【書評】こんどこそ!レイヤーの使い方が本当にわかる本のレビュー

イラスト作成ソフトには欠かせないレイヤー機能

背景と線画を分けたり、色を塗り分けたり、合成モードを変更したり、イラストを制作するにはかならずお世話になる機能です。

そんなレイヤーの機能だけに特化した本が出るなんて、最初はとても驚きましたが、確かに初心者にとっては理解が難しい部分であるのは事実です。

本書から学べる6つの項目

1.完成イラストからレイヤー構成を学ぶ

複数の作家さんの完成イラストからどのように着彩しているかその着彩方法が紹介されています。
紹介されている作家さん
おぎのひとし氏
Exe氏
dot氏
珀星ハクル氏
イラストの着彩方法やレイヤーの使い方も個人個人特徴があるものです、ここで紹介されている作家さんにももちろん個性があり、それぞれの塗り方を紹介しています。
まずはオーソドックスで誰でも真似できるレイヤーの使い方から作例が始まります。作例ツールはPhotoshopです。

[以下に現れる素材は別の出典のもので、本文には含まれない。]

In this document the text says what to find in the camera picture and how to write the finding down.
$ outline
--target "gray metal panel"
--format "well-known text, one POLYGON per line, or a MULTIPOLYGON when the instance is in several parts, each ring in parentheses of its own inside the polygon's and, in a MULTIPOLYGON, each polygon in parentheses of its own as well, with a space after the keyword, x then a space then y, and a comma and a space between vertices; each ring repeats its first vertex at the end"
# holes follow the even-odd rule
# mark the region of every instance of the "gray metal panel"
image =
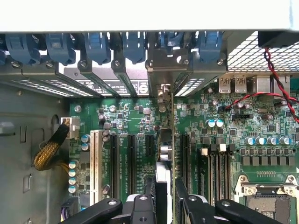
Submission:
POLYGON ((65 116, 58 98, 0 85, 0 124, 10 122, 15 135, 0 136, 1 223, 56 224, 67 197, 67 174, 61 168, 37 171, 31 160, 38 145, 52 135, 51 119, 65 116), (30 190, 24 184, 30 179, 30 190))

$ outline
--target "motherboard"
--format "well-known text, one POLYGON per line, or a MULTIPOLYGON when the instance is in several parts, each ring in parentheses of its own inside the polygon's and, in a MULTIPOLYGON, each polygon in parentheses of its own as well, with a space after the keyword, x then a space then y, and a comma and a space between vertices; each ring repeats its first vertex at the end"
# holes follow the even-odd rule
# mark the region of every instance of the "motherboard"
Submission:
POLYGON ((125 202, 143 193, 162 159, 160 148, 171 147, 165 144, 171 129, 172 172, 189 194, 211 205, 232 199, 281 223, 297 223, 299 125, 283 100, 269 96, 225 109, 243 96, 200 92, 174 98, 173 108, 150 98, 73 99, 70 115, 80 129, 70 140, 70 195, 84 209, 106 197, 125 202))

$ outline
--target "blue plastic latch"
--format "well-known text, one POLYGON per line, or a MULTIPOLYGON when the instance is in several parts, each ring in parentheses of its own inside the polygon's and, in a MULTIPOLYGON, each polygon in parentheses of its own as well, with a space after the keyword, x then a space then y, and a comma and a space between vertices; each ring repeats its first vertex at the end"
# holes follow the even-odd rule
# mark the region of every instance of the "blue plastic latch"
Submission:
POLYGON ((39 64, 41 54, 31 34, 6 34, 5 40, 10 56, 23 64, 39 64))
POLYGON ((143 32, 122 33, 123 55, 133 64, 145 61, 145 36, 143 32))
POLYGON ((221 31, 200 32, 197 39, 200 59, 204 63, 216 62, 219 59, 222 44, 221 31))
POLYGON ((107 33, 86 33, 85 48, 87 56, 99 65, 111 62, 107 33))
POLYGON ((48 54, 53 61, 63 65, 76 62, 76 52, 70 34, 46 34, 46 44, 48 54))

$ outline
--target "black pcie slot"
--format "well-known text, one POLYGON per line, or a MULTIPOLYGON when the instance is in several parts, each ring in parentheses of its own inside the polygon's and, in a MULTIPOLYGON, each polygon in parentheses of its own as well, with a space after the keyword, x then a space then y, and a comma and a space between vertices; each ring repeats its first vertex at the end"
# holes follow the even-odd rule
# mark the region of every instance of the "black pcie slot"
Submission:
POLYGON ((118 136, 112 134, 110 136, 110 166, 111 166, 111 181, 110 191, 111 197, 119 198, 120 186, 120 149, 118 146, 118 136))
POLYGON ((155 155, 155 139, 153 134, 145 135, 145 156, 155 155))
POLYGON ((136 136, 128 134, 128 194, 136 193, 136 136))
POLYGON ((189 145, 190 145, 190 137, 188 134, 181 134, 181 177, 183 182, 187 188, 187 191, 190 190, 189 188, 189 145))

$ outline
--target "white connector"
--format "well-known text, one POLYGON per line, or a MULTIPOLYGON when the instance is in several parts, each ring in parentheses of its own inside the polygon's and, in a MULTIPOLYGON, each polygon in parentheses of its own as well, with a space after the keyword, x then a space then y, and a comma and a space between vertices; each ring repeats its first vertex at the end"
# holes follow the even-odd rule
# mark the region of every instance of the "white connector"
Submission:
POLYGON ((70 131, 67 134, 67 139, 78 139, 79 138, 79 118, 60 118, 60 123, 62 124, 65 120, 70 121, 70 131))

作例を読んでいくとレイヤーの合成モードや、テクスチャの使い方が分かりやすく紹介されています。

ただ、この段階ではレイヤーの使い方が紹介されているわけではありませんので、初心者は戸惑うと思われます。
そしてSAIの作例に続き、厚塗りのレイヤーの使い方が紹介されています。

2.レイヤーの基本的な使い方

2章はレイヤーの使い方が、とても優しく丁寧に解説されています。
レイヤーの新規作成、結合の仕方、自由変形などレイヤーを使う上で必須の機能が学べます。
イラスト作成ソフト初心者の方でしたら、この解説は非常に分かりやすいですね、私も講師として学生に教えていますがこの手順であればまず理解してもらえます。
作例も豊富で分かりやすいです。

3.合成モード

合成モードは影の着彩や髪のツヤなど様々な光や影の表現の時に用いられます。
最初は言葉の意味するところが分からず苦労しますが(元は写真用の言葉のため)、ソフトを使っているうちにだんだんと理解できるようになります。それば普通の流れだとは思いますが、この本では合成モードの作例と共に紹介されており、作例のイメージでだいたいの感覚をつかむことができます。
そして使用頻度の高い乗算やスクリーンなどの作例に続きます。

4.Photoshopのレイヤー機能

Photoshopの歴史は古く、昔からレイヤーを進化させてきました。
使い勝手の良いレイヤー機能が多く、現在発売されている多くのグラフィックソフトのレイヤー機能の元となっています。
その中でも使いやすい調整レイヤーやレイヤー効果についてこの本で説明しています。
調整レイヤーはほぼすべての作例が載っており、分かりやすいです。
レイヤー効果も一覧として作例が載っていますがページの関係上つっこんだ内容にはなっていないようです。
ですが、ここまで網羅していれば十分でしょう。

5.SAIのレイヤー機能

SAIの特徴的なレイヤー機能といえばペン入れレイヤーです。
一度描いた線を編集でき、曲げたり伸ばしたりすることが可能。
太さまで変えることが出来ます。
これで簡単に綺麗な線、強弱のついた線が描けます。
私が教えている学生でも、ペンタブレットで上手く線が引けない学生には、このぺん入れレイヤーを使うように指示しています。

6. レイヤー機能の応用

絵を描く上での考え方、影を塗る際の色相、ハイライトや照り返し、空気遠近法など実践的な考え方を紹介しています。
特に肌 お影を塗る際の色の変更や合成モードの使い方といった作例から光源による影の着彩などとても参考になります。

まとめ

レイヤー機能が分からない初心者にはかなりおすすめです。
また、ある程度レイヤー機能を理解しているユーザーに最初の章は退屈かもしれませんが、後半、特にレイヤーの実践的な使い方、そしてプロとしてどのような考え方で着彩しているかが理解できるので、非常にためになります。
まさに羊の皮を被ったオオカミ的な本です。